Reduce ImageCollection#

github colab

THe Earth Engine API provides 2 ways to reduce images: reduceRegion and reduceRegions. geetools is making these methods also available for ee.ImageCollection objects.

Set up environment#

Install all the required libs if necessary and perform the import statements upstream.

# uncomment if installation of libs is necessary
# !pip install earthengine-api geetools
import ee
import geetools #noqa: F401
import geopandas as gpd
from matplotlib import pyplot as plt
import pandas as pd
# uncomment if initialization is required
# ee.Initialize()

Example data#

The following examples rely on a ee.FeatureCollection composed of three ecoregion features that define regions by which to reduce image data.
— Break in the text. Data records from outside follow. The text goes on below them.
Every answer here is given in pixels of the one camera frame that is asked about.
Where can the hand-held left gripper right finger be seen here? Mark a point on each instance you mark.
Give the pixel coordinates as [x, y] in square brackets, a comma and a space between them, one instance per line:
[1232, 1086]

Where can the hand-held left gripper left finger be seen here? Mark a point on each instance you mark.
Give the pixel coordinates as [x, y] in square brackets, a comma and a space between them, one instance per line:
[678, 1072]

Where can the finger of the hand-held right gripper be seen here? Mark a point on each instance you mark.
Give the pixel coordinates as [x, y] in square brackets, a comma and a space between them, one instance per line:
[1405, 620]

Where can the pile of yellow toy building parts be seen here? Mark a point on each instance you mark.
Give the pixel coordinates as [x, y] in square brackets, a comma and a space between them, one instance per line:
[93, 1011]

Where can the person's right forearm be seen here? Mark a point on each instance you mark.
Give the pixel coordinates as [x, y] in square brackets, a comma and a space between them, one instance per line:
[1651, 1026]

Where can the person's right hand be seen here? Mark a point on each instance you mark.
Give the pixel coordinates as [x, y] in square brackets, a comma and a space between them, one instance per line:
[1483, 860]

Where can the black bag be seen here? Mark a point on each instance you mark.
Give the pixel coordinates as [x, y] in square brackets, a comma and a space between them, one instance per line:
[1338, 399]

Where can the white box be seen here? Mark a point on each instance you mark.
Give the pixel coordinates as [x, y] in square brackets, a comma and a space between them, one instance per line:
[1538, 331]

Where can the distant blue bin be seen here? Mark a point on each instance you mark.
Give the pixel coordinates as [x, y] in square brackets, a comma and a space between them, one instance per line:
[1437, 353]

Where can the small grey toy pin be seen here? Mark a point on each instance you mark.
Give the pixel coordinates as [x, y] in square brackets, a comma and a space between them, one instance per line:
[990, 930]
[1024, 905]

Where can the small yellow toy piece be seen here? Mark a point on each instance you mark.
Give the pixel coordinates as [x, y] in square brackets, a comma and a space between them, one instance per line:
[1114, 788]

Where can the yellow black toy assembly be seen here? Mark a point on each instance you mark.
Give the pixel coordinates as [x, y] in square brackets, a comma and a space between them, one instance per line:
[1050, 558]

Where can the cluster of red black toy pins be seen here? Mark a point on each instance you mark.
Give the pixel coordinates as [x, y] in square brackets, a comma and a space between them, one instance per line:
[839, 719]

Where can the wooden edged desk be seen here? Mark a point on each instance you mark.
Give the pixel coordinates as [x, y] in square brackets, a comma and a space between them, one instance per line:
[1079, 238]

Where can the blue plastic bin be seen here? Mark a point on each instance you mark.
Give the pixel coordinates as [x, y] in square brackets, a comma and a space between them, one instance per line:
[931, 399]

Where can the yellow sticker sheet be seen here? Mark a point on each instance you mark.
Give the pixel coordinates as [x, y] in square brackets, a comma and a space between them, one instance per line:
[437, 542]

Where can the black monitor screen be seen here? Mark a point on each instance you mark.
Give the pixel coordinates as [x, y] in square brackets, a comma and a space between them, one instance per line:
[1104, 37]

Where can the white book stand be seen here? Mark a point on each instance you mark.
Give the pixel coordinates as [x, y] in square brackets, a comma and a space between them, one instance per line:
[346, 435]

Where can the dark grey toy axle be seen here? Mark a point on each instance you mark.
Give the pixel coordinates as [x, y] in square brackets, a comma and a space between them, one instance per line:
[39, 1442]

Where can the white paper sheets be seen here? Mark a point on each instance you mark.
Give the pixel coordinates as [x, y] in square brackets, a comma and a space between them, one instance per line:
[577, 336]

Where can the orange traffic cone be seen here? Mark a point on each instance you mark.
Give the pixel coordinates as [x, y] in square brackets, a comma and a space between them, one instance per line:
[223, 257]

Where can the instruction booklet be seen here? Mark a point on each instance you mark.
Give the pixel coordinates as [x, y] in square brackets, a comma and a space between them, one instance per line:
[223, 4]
The ImageCollection data loads the modis vegetation indicies and subset the 2010 2020 decade of images.

## Import the example feature collection and drop the data property.
ecoregions = (
    ee.FeatureCollection("projects/google/charts_feature_example")
    .select(["label", "value", "warm"])
)


## Load MODIS vegetation indices data and subset of 4 images.
vegIndices = (
    ee.ImageCollection("MODIS/061/MOD13A1")
    .filter(ee.Filter.date("2010-01-01", "2010-02-28"))
    .select(["NDVI", "EVI"])
)

Reduce over single region#

Using reduceRegion you can reduce an ee.ImageCollection over a single region. The function will return a ee.Dictionary with the reduced values of each band grouped under each image Id as key.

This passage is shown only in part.